Rhizomes reflect this kingdom of God … they were trying to remember what it meant to practice works of mercy, to follow the church’s social teachings, to be God’s peculiar people in the world.

I love all of this…. a return to a more organic understanding of Christianity being about a spirituality concerned with ‘how we should love’ and less about control, or who is in and who is out.  Its focus is orthopraxis and away from the obsessions of orthodoxy.  The image of rhizomes is a great one, organic, un-controllable, invisible but emerging, these characteristics really do tally with the idea of the now but not fully here Kingdom of God.

This connects with some of my thinking around new-monasticism, this focus on radical hospitality and forms of church that arise by the spirit, a catching up with what God is already doing, is close to my heart.

The importance of Contemplation in Mission

I have just written a joint article with Ian Adams in a really exciting multi-authored book entitled ‘Ancient Faith Future Mission’ to be published by Canterbury Press after Christmas, which include pieces by Rowan Williams, Steve Croft, Phyllis Tickle, Brian McLaren and Karen Ward to name but a few.  In it Ian and I explore ‘New Monasticism’ as expressed in some its Emerging Church forms.

I ahve been reminded how this refound approach is dependent on forms of contemplative prayer and contemplative awareness.  Marie Macarthy wrote a seminal chapter on contemplative awareness with the title ‘A spirituality for the twenty first century’ in Blackwell’s Reader in Pastoral & Practical Theology.  This text made a deep impression on me when I read it five years ago, and has stayed with me ever since.

Not only does Contemplation offer forms of spirituality that ‘work’, which opens up the Christian tradition to spiritual tourists, it also enables Christian communities to practices ‘action-reflection’, in seeking God in contemplation, to discern the hand of God in the world, and then to follow it.  In this way prayer and contemplation are a key resource for positive action and radical hospitality in the world.  We forget at our peril the need for a deeply sustaining spiritual life, of a relational aspect to the faith.  It is no coincidence that Martin Luther King, Dietrick Bonhoeffer, Mother Theresa, and many more of the great movers and shakers spent much time in prayerful reflection to resource their mission and calling.

To be able to engage with the world, we need to be fully engaged in developing a spirituality that draws on the strengths of prayer and contemplation.

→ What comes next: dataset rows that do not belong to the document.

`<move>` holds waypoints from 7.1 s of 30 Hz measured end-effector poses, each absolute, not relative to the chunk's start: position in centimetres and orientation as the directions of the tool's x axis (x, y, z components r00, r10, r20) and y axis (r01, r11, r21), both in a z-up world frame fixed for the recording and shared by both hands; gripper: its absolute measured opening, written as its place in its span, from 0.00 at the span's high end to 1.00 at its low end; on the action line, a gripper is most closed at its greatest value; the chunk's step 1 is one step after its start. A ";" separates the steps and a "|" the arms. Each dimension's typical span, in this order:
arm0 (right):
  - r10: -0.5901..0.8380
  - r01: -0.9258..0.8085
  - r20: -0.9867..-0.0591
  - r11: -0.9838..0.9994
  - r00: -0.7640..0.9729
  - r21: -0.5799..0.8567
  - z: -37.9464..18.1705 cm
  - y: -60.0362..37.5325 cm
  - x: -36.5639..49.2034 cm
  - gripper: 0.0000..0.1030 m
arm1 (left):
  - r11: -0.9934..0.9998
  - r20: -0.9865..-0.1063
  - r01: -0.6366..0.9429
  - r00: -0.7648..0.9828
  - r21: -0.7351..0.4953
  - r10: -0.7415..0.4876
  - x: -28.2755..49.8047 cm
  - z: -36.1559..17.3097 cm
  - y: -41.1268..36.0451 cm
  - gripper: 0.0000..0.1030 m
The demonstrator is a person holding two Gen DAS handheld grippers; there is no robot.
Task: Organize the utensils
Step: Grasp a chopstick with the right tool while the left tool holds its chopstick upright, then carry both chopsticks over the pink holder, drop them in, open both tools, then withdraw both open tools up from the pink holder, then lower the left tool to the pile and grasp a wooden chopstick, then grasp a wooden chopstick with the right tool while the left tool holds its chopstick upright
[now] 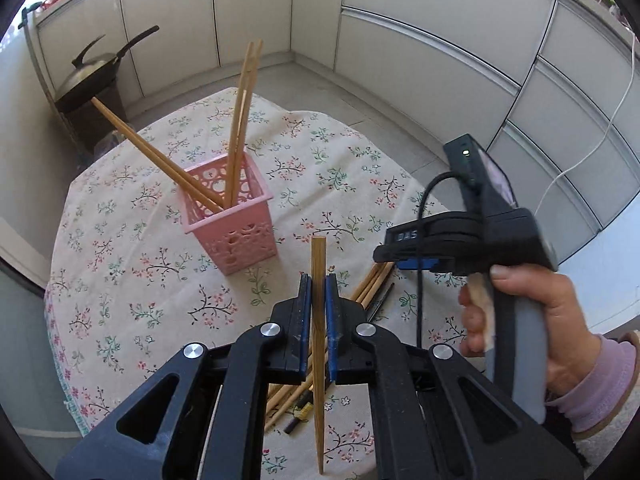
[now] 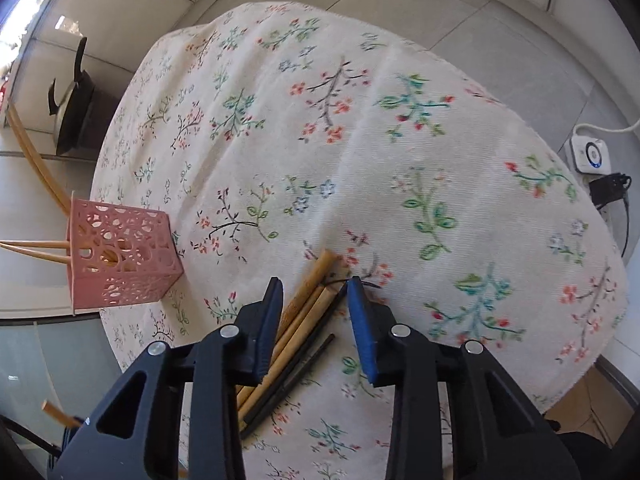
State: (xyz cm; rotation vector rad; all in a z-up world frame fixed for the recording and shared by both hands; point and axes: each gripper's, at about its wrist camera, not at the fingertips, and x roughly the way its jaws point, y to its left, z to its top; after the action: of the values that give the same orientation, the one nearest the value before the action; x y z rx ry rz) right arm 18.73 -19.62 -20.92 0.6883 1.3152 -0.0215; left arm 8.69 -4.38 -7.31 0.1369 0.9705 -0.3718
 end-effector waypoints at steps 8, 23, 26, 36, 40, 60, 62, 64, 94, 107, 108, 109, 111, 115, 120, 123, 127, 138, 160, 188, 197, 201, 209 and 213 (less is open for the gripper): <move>0.309 0.416 -0.900 0.806 0.308 0.420 -20.4 -18.8 20.3 0.68 | 0.933 -0.816 0.356 0.521 -0.060 -0.251 8.6 -7.1 -3.0 0.94; 0.234 0.309 -0.889 0.877 0.395 0.368 -20.0 -16.3 21.9 0.87 | 0.942 -0.803 0.326 0.541 -0.073 -0.250 8.5 -6.3 -1.8 0.94; 0.256 0.288 -0.846 0.861 0.467 0.420 -17.8 -17.2 20.5 0.89 | 0.946 -0.785 0.315 0.564 -0.082 -0.256 8.1 -5.4 -1.1 0.94; 0.304 0.107 -0.670 0.860 0.678 0.499 -7.5 -18.9 11.8 0.91 | 0.955 -0.671 0.264 0.684 -0.139 -0.287 3.9 -0.2 2.2 0.94; 0.304 0.062 -0.616 0.864 0.727 0.500 -4.5 -19.5 9.3 0.92 | 0.958 -0.617 0.231 0.734 -0.167 -0.285 3.0 1.6 2.9 0.94; 0.333 -0.024 -0.462 0.831 0.822 0.556 4.3 -22.7 8.1 0.92 | 0.961 -0.435 0.010 0.891 -0.276 -0.134 9.8 7.9 4.9 0.94; 0.344 -0.031 -0.457 0.824 0.820 0.566 4.5 -22.5 8.5 0.92 | 0.959 -0.476 -0.004 0.868 -0.284 -0.137 11.2 6.5 5.2 0.93; 0.351 -0.036 -0.447 0.818 0.823 0.575 4.7 -22.3 8.9 0.92 | 0.956 -0.528 -0.012 0.835 -0.294 -0.152 12.5 4.9 5.4 0.89; 0.290 -0.002 -0.459 0.847 0.840 0.532 3.2 -16.5 16.3 0.86 | 0.956 -0.494 -0.075 0.866 -0.283 -0.079 11.2 5.6 7.1 0.49; 0.240 -0.015 -0.487 0.907 0.840 0.421 2.9 -15.9 14.8 0.67 | 0.976 -0.429 -0.121 0.903 -0.184 0.031 8.1 6.6 5.3 0.20; 0.226 -0.013 -0.478 0.912 0.849 0.409 3.1 -16.0 14.4 0.66 | 0.976 -0.427 -0.128 0.903 -0.175 0.041 8.0 6.5 5.3 0.19; 0.210 -0.010 -0.468 0.919 0.858 0.395 3.3 -16.0 14.0 0.61 | 0.977 -0.426 -0.139 0.903 -0.163 0.057 8.1 6.4 5.3 0.18; 0.165 0.006 -0.447 0.934 0.879 0.356 3.5 -16.0 12.8 0.52 | 0.978 -0.424 -0.161 0.901 -0.131 0.091 8.0 6.2 4.9 0.17; 0.068 0.037 -0.420 0.971 0.905 0.237 3.7 -15.4 11.1 0.42 | 0.981 -0.400 -0.178 0.906 -0.070 0.136 7.6 6.0 3.6 0.10; -0.010 0.071 -0.380 0.987 0.925 0.146 3.7 -15.1 9.1 0.26 | 0.982 -0.370 -0.187 0.911 0.021 0.181 6.5 5.5 2.0 0.07; -0.035 0.079 -0.371 0.992 0.928 0.102 3.3 -15.0 8.0 0.19 | 0.984 -0.388 -0.172 0.904 0.048 0.177 6.2 4.7 1.2 0.07; -0.062 0.095 -0.392 0.993 0.918 0.066 2.2 -15.3 7.0 0.12 | 0.986 -0.415 -0.145 0.895 0.076 0.164 6.1 3.8 0.4 0.07; -0.110 0.148 -0.477 0.988 0.872 0.043 -0.9 -17.8 5.2 0.07 | 0.986 -0.492 -0.067 0.860 0.152 0.134 5.5 0.3 -2.3 0.07; -0.062 0.234 -0.724 0.962 0.687 0.139 -8.3 -24.4 2.6 0.07 | 0.984 -0.941 0.179 0.335 0.013 -0.049 14.5 -16.1 -8.0 0.07; 0.011 0.276 -0.792 0.934 0.610 0.225 -10.5 -26.7 3.4 0.07 | 0.986 -0.959 0.148 0.280 0.074 0.030 18.5 -19.7 -10.9 0.33; 0.018 0.284 -0.803 0.930 0.596 0.232 -10.8 -26.7 3.6 0.07 | 0.982 -0.953 0.183 0.302 0.043 -0.014 17.5 -19.8 -11.6 0.76; 0.027 0.288 -0.807 0.927 0.590 0.241 -11.1 -26.6 3.8 0.07 | 0.980 -0.948 0.195 0.317 0.030 -0.034 16.9 -19.4 -10.4 0.91; 0.147 0.302 -0.823 0.883 0.549 0.359 -12.9 -25.7 6.6 0.07 | 0.982 -0.924 0.184 0.383 0.054 -0.021 14.3 -17.4 -7.4 0.95; 0.281 0.269 -0.811 0.845 0.514 0.463 -14.2 -23.5 9.8 0.07 | 0.982 -0.901 0.179 0.433 0.064 -0.020 11.9 -14.4 -4.5 0.95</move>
State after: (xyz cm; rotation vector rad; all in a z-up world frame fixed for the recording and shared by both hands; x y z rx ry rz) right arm 9.83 -23.45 -14.17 0.5927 1.0483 0.0073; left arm 11.94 -4.52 -14.44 0.1590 1.1174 -0.1248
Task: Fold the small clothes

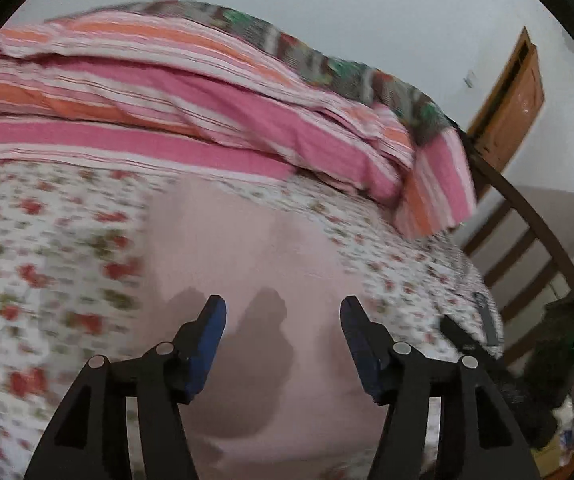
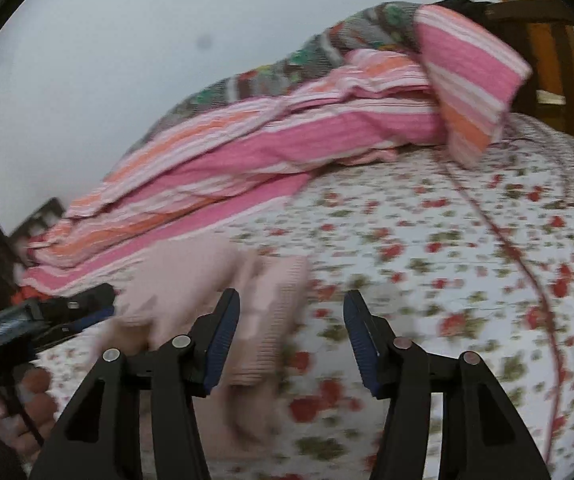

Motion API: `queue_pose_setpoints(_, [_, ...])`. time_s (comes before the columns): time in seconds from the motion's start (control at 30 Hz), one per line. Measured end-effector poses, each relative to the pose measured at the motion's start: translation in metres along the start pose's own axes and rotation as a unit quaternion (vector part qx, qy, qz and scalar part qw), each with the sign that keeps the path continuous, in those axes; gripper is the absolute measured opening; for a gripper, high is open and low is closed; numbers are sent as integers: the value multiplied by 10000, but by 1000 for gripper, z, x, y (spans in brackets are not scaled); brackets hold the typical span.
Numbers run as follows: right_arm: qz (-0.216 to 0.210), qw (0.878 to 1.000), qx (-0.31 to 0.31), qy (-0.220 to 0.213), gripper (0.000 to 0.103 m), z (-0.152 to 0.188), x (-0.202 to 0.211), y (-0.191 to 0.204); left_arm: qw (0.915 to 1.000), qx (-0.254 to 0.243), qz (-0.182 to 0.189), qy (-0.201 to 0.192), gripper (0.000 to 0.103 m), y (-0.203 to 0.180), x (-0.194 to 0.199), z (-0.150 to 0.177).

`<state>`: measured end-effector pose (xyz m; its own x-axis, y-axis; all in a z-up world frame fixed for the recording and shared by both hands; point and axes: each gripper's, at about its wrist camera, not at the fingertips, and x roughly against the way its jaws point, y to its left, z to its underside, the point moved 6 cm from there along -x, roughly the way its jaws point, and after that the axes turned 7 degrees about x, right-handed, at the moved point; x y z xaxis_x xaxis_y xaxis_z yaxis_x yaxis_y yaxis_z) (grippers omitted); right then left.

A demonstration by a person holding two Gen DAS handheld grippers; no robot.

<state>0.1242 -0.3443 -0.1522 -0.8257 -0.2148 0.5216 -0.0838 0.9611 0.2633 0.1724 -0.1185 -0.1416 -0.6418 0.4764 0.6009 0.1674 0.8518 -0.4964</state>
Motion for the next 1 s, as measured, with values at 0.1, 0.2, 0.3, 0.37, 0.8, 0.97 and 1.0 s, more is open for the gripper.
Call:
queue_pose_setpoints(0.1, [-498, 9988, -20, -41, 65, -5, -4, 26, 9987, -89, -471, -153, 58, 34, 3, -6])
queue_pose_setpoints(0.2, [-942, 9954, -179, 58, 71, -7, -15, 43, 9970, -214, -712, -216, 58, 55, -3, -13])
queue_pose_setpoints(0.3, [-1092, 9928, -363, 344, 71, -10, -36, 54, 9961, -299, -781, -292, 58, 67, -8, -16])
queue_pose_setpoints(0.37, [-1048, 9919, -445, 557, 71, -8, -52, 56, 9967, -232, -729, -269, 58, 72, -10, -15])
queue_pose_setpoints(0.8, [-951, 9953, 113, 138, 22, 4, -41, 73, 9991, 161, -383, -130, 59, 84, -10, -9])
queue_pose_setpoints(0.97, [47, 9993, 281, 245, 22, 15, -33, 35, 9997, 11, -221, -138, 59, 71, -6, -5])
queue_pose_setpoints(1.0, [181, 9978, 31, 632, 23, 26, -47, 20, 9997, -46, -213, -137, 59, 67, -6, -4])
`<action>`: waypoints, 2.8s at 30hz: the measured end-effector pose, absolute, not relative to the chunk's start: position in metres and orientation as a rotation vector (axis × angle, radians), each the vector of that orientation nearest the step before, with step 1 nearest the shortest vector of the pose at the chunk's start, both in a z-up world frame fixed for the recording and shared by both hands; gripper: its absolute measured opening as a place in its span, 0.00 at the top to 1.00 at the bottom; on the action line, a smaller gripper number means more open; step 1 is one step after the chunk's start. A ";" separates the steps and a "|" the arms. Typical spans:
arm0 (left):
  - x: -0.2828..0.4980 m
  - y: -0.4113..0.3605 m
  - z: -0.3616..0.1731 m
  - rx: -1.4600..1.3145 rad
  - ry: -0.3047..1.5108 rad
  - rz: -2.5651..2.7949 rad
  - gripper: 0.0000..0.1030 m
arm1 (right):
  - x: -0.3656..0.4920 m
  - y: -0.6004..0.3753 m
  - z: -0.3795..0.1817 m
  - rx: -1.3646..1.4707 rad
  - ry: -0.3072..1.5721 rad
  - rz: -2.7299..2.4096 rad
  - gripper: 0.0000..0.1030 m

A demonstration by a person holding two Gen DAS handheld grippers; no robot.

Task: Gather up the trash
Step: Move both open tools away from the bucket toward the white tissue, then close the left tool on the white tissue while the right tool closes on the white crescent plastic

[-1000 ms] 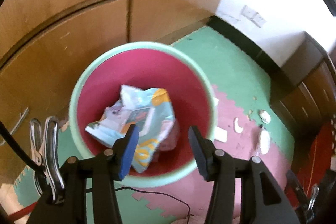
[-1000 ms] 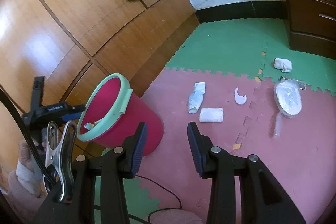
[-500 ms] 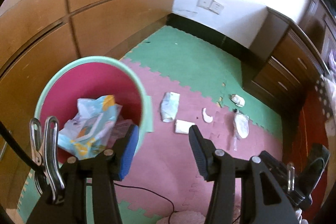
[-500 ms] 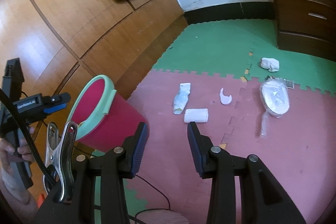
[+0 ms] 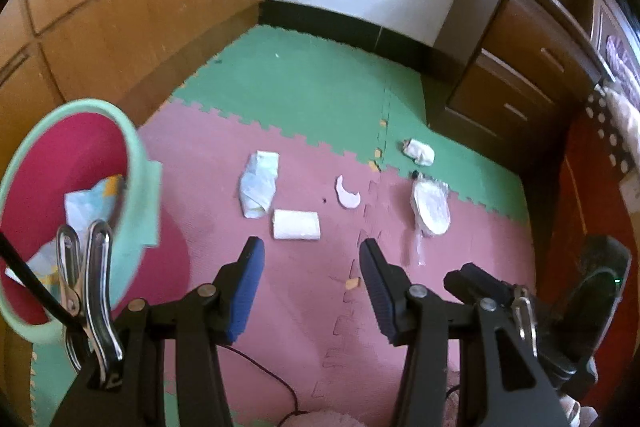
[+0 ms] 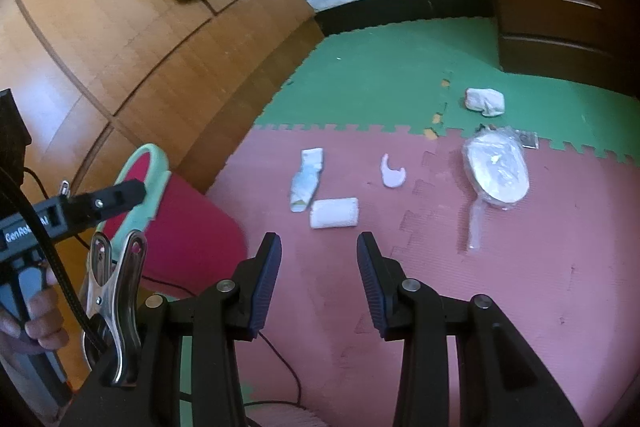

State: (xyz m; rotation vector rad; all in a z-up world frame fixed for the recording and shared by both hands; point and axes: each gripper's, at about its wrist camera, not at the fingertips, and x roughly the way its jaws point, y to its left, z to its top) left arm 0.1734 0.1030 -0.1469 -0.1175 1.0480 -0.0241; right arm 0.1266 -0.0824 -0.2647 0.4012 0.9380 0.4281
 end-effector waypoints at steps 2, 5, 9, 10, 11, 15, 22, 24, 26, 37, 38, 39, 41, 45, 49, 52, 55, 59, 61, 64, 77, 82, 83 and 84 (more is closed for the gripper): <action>0.181 0.097 -0.162 -0.115 1.068 -0.015 0.49 | 0.130 -0.085 -0.270 0.397 0.942 0.418 0.61; 0.190 0.090 -0.183 -0.115 1.093 -0.013 0.49 | 0.136 -0.089 -0.279 0.386 0.950 0.401 0.61; 0.205 0.081 -0.210 -0.087 1.110 -0.009 0.49 | 0.145 -0.095 -0.294 0.384 0.969 0.380 0.61; 0.207 0.079 -0.215 -0.080 1.112 -0.007 0.49 | 0.147 -0.097 -0.299 0.385 0.976 0.374 0.61; 0.213 0.076 -0.224 -0.077 1.121 -0.003 0.49 | 0.149 -0.098 -0.303 0.383 0.980 0.370 0.61; 0.233 0.072 -0.256 -0.120 1.164 0.004 0.49 | 0.158 -0.103 -0.317 0.367 0.994 0.349 0.61; 0.267 0.071 -0.304 -0.238 1.260 0.065 0.48 | 0.184 -0.114 -0.344 0.374 1.076 0.316 0.61; 0.280 0.071 -0.320 -0.274 1.288 0.090 0.48 | 0.193 -0.114 -0.348 0.356 1.097 0.310 0.61; 0.291 0.073 -0.332 -0.310 1.312 0.116 0.48 | 0.206 -0.117 -0.354 0.344 1.117 0.303 0.61; 0.336 0.100 -0.390 -0.387 1.419 0.287 0.46 | 0.269 -0.118 -0.379 0.331 1.199 0.301 0.61; 0.337 0.099 -0.393 -0.381 1.424 0.294 0.46 | 0.273 -0.116 -0.381 0.324 1.207 0.306 0.61; 0.339 0.100 -0.399 -0.372 1.434 0.302 0.46 | 0.277 -0.114 -0.383 0.319 1.213 0.311 0.61; 0.341 0.102 -0.409 -0.358 1.453 0.311 0.46 | 0.286 -0.108 -0.387 0.305 1.228 0.330 0.61; 0.341 0.103 -0.411 -0.354 1.424 0.304 0.36 | 0.299 -0.096 -0.392 0.261 1.240 0.359 0.61; 0.340 0.100 -0.411 -0.336 1.414 0.297 0.32 | 0.310 -0.081 -0.405 0.232 1.260 0.384 0.61; 0.342 0.095 -0.413 -0.310 1.418 0.286 0.28 | 0.320 -0.069 -0.414 0.202 1.270 0.400 0.61; 0.344 0.089 -0.413 -0.259 1.424 0.276 0.28 | 0.330 -0.061 -0.420 0.188 1.275 0.411 0.61; 0.347 0.085 -0.413 -0.240 1.417 0.276 0.29 | 0.340 -0.057 -0.426 0.192 1.280 0.406 0.61; 0.346 0.086 -0.412 -0.227 1.409 0.284 0.37 | 0.341 -0.057 -0.428 0.196 1.284 0.401 0.61; 0.340 0.090 -0.409 -0.214 1.396 0.279 0.50 | 0.341 -0.056 -0.430 0.191 1.296 0.402 0.61; 0.315 0.108 -0.384 -0.280 1.371 0.173 0.85 | 0.356 -0.029 -0.445 0.136 1.306 0.439 0.61; 0.309 0.118 -0.370 -0.299 1.355 0.179 0.86 | 0.368 -0.014 -0.456 0.086 1.319 0.453 0.61; 0.307 0.119 -0.367 -0.301 1.355 0.178 0.87 | 0.370 -0.010 -0.458 0.072 1.325 0.455 0.61; 0.308 0.119 -0.364 -0.303 1.355 0.177 0.87 | 0.370 -0.006 -0.461 0.059 1.332 0.460 0.61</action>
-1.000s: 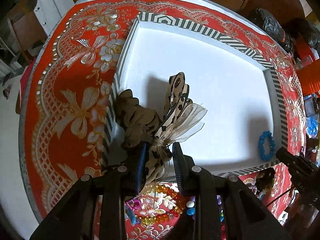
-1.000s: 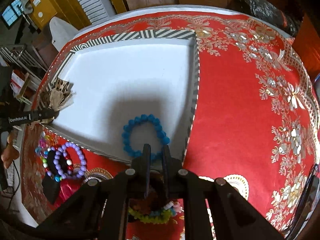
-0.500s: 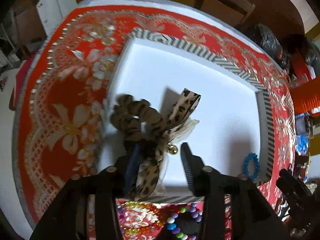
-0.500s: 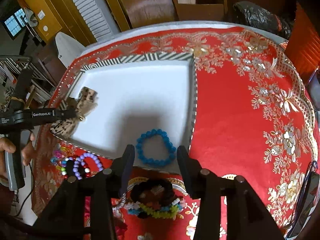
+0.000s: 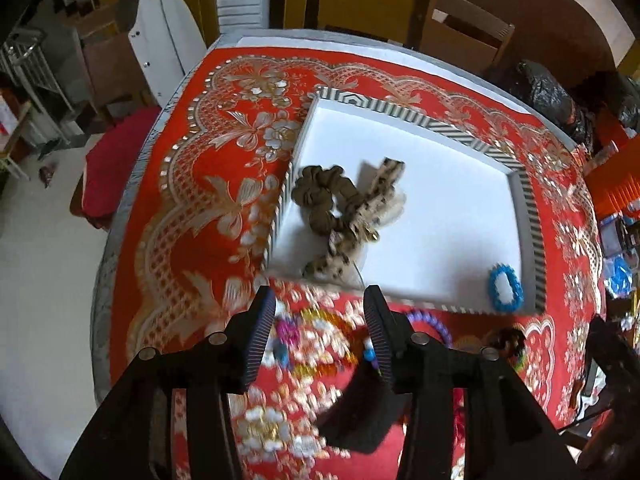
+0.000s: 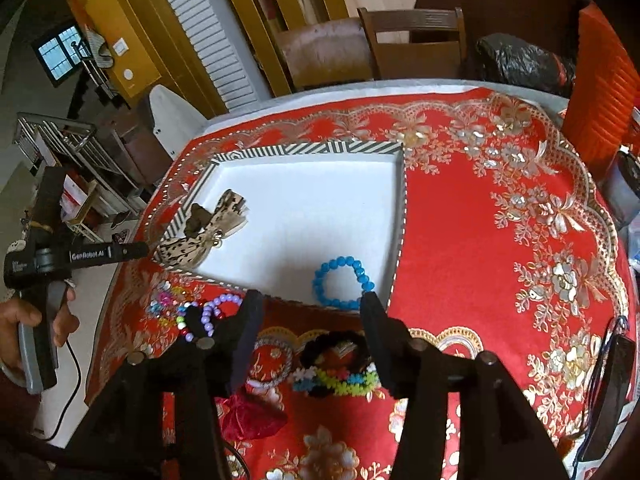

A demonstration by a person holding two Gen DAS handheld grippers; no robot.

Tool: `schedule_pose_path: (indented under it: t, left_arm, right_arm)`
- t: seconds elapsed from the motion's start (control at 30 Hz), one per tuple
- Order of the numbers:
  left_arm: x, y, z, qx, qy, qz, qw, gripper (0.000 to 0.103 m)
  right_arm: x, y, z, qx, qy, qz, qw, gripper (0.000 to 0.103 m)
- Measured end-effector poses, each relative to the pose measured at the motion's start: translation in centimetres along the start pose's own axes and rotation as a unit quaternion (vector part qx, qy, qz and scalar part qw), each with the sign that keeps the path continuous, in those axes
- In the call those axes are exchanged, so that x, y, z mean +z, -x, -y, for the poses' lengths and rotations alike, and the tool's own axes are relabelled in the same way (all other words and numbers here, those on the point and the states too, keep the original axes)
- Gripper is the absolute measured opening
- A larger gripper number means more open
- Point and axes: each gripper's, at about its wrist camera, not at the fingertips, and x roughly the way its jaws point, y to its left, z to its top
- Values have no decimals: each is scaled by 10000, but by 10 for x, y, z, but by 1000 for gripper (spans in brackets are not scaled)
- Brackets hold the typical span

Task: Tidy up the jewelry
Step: 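Move the left gripper to the purple beaded bracelet and grasp it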

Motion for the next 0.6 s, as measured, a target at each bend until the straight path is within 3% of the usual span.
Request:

The Universe is fundamentally relational

I was reading the dissertation of a friend yesterday, and was struck how much science and religion now meet in the area of the relational.  In modernity, everything was solid and seperate, but now in postmodernity and with the outbreak of quantum mechanics, everything has become much more relational.  As my friend Steve Dancause said:

I think that we are witnessing a fundamental shift in what society values as ‘real’, with a heavy emphasis on relationality as the answer.  The philosophers used to say that ‘the real is rational’.  Now they say that ‘the real is relational’.  In fact, Deleuze has pointed out that ‘even the rational is relational’.  Modern science has shown us that particles exist not as absolute entities but as entities defined solely by their relationships to other particles.  People deeply want genuine connection and relationship to ground them and to give them life.  The shift to relational ontologies and epistemologies is interesting because the Church already has such a relational paradigm in the Trinity.  It is ultimately the Trinity that grounds us and gives us life, and the biblical narrative is a narrative that invites us into the divine community of the Trinity.

This is spot on, I could not agree more.  Steve Dancause has made the link between the Holy Trinity, Trinitarian Ecclesiology and the trend towards the relational at a depth I have not thought through before.

His dissertation and interview with me is to be on emergingchurch.info very soon.